Layout
Monster layout is built around stable spacing tokens, container-aware composition and predictable layers. The goal is not “fancy CSS”, but interfaces that stay readable when a split panel shrinks, when dark mode switches, and when components start nesting.
Core Principles
These principle blocks use a lighter documentation pattern on purpose. They are not meant to model application surfaces. Use Monster card and surface styles for actual UI containers, and use this flatter rhythm for rules that should scan quickly.
Container first
Prefer @container rules over viewport-only logic for component-level responsiveness. A component should react to the space it actually gets, not to the whole screen width.
Use tokens, not ad-hoc spacing
Base gaps, padding and offsets on the --monster-space-* scale. That keeps pages visually aligned and makes density changes possible without rewriting every example.
Compose simple structures
Most layouts can be expressed as stack, cluster or split. Once those three patterns are stable, cards, toolbars, forms and side panels become much easier to reason about.
Let overlays own layering
Do not invent local z-index: 9999 values in examples. Use the Monster layer tokens and the dedicated overlay components so dropdowns, poppers and dialogs share one stacking model.
Preferred Composition Patterns
Stack
Use vertical flow for forms, settings pages and article-like content.
Cluster
Use clustered items for badges, filters or short action groups that may wrap.
Split
Use split layouts when content and supporting controls need clear priority.

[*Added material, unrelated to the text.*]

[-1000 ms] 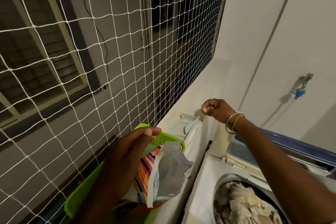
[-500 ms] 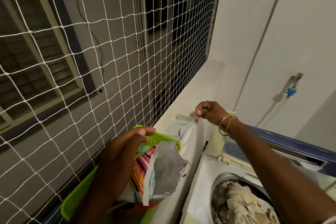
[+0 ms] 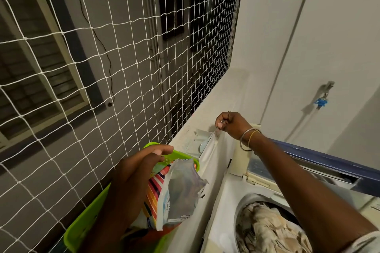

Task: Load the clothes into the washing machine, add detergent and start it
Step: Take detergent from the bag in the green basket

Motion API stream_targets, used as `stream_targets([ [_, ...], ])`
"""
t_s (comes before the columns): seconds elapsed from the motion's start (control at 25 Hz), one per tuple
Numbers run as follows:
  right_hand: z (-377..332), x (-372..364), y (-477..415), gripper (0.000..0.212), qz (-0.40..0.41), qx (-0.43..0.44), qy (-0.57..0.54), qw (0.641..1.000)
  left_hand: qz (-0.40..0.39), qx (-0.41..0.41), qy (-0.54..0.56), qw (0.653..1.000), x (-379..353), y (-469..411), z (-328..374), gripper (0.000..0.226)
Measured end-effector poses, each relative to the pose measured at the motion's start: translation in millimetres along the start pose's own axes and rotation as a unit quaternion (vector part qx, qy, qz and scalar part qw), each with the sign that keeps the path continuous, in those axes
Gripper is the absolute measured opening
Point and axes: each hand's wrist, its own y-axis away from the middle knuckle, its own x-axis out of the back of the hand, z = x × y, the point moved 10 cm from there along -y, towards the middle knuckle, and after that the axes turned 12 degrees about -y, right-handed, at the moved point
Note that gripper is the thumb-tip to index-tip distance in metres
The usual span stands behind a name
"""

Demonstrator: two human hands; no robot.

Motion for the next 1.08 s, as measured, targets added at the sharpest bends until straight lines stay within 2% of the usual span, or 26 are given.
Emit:
stream_targets([
  [1.08,-14,17,6,0.034,0.06,-0.007,0.07,0.996,-0.004,-0.026,0.041,0.999,4,2,7,0.038],
])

The secondary area should collapse underneath when the container gets tight.
Card groups
Cards are surfaces, not a full layout strategy. Use them inside stack or grid structures instead of relying on cards alone to define page rhythm.
Responsive Behavior
For page-level shells, viewport breakpoints still matter. For embedded demos, component docs and split panels, container queries are the safer default. That is why current showroom examples switch from two columns to one column based on available container width.
| Use case | Prefer | Reason |
|---|---|---|
| Whole page shell | @media | Viewport-level navigation and global framing. |
| Embedded component demo | @container | Works correctly inside split panels and documentation tabs. |
| Form rows and helper panels | @container | Avoids crushed side columns when the parent panel narrows. |
| Artwork and broad landing sections | @media plus tokens | Best for top-level marketing-style composition. |
Spacing Scale
Monster spacing is intentionally small and consistent. Use the token values directly in CSS or their utility-class equivalents when the markup stays readable.

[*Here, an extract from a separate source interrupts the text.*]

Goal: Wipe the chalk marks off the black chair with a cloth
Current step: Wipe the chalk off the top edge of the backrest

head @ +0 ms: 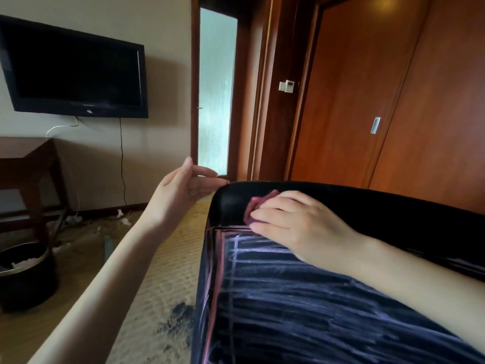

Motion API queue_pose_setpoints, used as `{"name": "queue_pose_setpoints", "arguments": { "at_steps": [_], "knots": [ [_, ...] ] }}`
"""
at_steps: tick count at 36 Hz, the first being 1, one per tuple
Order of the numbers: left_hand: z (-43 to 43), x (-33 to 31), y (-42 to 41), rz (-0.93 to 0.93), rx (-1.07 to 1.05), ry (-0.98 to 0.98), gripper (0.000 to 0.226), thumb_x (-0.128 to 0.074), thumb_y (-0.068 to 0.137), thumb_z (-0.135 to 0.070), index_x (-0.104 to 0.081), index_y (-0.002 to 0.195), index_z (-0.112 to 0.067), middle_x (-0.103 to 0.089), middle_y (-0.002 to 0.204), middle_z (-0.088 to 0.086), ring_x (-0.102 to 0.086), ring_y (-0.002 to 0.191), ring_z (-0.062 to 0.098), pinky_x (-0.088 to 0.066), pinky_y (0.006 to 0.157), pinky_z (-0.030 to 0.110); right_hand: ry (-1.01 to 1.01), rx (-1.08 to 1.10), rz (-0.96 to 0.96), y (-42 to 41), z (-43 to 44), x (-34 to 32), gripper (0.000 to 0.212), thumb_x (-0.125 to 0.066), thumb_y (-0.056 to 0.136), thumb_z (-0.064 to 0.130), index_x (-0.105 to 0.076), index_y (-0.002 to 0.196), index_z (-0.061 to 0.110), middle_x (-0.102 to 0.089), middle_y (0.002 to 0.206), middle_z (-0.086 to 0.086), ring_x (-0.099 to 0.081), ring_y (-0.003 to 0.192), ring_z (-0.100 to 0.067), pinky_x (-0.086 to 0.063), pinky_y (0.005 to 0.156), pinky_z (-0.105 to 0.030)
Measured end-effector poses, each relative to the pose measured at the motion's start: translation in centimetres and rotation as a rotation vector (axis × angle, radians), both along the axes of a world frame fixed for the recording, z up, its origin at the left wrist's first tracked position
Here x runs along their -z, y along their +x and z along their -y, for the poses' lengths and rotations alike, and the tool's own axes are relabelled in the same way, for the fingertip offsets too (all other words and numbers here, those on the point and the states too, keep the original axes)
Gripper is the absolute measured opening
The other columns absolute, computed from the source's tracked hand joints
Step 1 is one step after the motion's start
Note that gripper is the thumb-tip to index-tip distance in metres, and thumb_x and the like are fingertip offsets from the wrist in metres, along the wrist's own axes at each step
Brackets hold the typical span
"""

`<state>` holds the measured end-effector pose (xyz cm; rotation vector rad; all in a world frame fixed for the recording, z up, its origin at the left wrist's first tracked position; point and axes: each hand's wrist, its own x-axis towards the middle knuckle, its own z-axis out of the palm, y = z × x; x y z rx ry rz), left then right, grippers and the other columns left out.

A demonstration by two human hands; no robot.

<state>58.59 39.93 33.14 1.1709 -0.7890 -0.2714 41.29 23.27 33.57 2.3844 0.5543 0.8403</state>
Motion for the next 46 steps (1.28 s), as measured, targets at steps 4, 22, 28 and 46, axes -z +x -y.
{"name": "queue_pose_setpoints", "arguments": {
  "at_steps": [4, 22, 28, 46],
  "knots": [
    [-0.3, 0.5, -0.4, -0.001, -0.024, -0.044, 0.046, -0.028, 0.103, -0.032, -0.063, 0.095, -0.003, -0.072, 0.094, 0.019, -0.067, 0.100, 0.031, -0.047, 0.096, 0.043, -0.033, 0.028, 0.010, -1.8, 0.5, -0.4, 0.032, -0.049, 0.085, 0.003, -0.072, 0.103, 0.014, -0.069, 0.105, -0.001, -0.059, 0.101, -0.023, -0.035, 0.095, -0.035],
    [0.4, 0.5, -0.5, -0.019, -0.100, -0.013, 0.049, -0.027, 0.103, -0.038, -0.063, 0.095, -0.005, -0.074, 0.090, 0.013, -0.067, 0.099, 0.031, -0.047, 0.095, 0.045, -0.189, 0.152, 0.114, -3.2, 1.6, 0.4, 0.040, -0.034, 0.092, 0.004, -0.069, 0.109, 0.011, -0.066, 0.108, -0.005, -0.058, 0.101, -0.024, -0.039, 0.088, -0.040],
    [0.4, 0.5, -0.8, -0.023, -0.147, -0.025, 0.048, -0.026, 0.104, -0.035, -0.063, 0.094, -0.007, -0.074, 0.086, 0.010, -0.068, 0.095, 0.028, -0.049, 0.094, 0.040, -0.125, 0.198, 0.117, -8.1, 4.9, -0.1, 0.037, -0.042, 0.087, -0.001, -0.071, 0.109, 0.009, -0.068, 0.108, -0.009, -0.047, 0.105, -0.026, -0.032, 0.090, -0.042],
    [0.7, -1.7, -15.6, 0.658, 0.187, 0.212, 0.040, -0.062, 0.075, -0.053, -0.062, 0.105, -0.026, -0.068, 0.099, -0.008, -0.065, 0.094, 0.008, -0.050, 0.082, 0.019, 1.244, -0.086, 0.150, -11.1, -2.3, -0.6, 0.017, -0.059, 0.084, 0.043, -0.047, 0.087, 0.032, -0.064, 0.069, -0.001, -0.059, 0.057, -0.009, -0.045, 0.052, -0.026]
  ]
}}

--monster-space-12px for tiny separators--monster-space-24px for dense inline gaps--monster-space-36px for compact controls--monster-space-410px for default internal breathing room--monster-space-516px for section gaps and card padding--monster-space-626px for larger group separation--monster-space-742px for strong section breaks| Utility classes | Purpose |
|---|---|
monster-margin-0..7 | Uniform outer spacing. |
monster-padding-0..7 | Uniform inner spacing. |
monster-margin-top-0..7 etc. | Directional spacing for precise adjustments. |
monster-padding-start-0..7 etc. | Logical padding that respects writing direction. |
Skeleton and Loading States
Use skeletons for content that will appear in place shortly. Use the global boot loader for the application shell itself. Those are different responsibilities and should stay separate.
Skeleton rows
Layering and Z-Index
Layer tokens define a shared stack order for dropdowns, sticky elements, modals and tooltips. If a demo needs an overlay, use the Monster layer system instead of arbitrary local stacking numbers.
| Token | Typical use |
|---|---|
--monster-z-index-default | Normal document flow and base components. |
--monster-z-index-dropdown | Selects, menus and lightweight floating panels. |
--monster-z-index-sticky | Sticky headers and controls that must stay above flowing content. |
--monster-z-index-modal | Dialogs and strong focus-taking interfaces. |
--monster-z-index-popover | Poppers and contextual overlays. |
--monster-z-index-tooltip | Small transient explanations above everything else. |
Display and Visibility Utilities
Utility display classes are useful for simple state changes, but they should not replace component state models. Use them for layout plumbing, not as a substitute for proper interaction logic.
| Class | Effect |
|---|---|
.block, .inline, .flex, .grid | Fast display switching for wrappers and demo shells. |
.hidden, .none, .hide | Completely remove an element from layout flow. |
.visible, .invisible | Keep layout participation while toggling visibility. |
Do and Don’t
Do
Combine Monster spacing tokens, logical padding and container queries so examples stay stable inside narrow documentation panels.
Don’t
Freeze demo layouts with fixed widths, random pixel gaps or ad-hoc breakpoints that only work on the full page.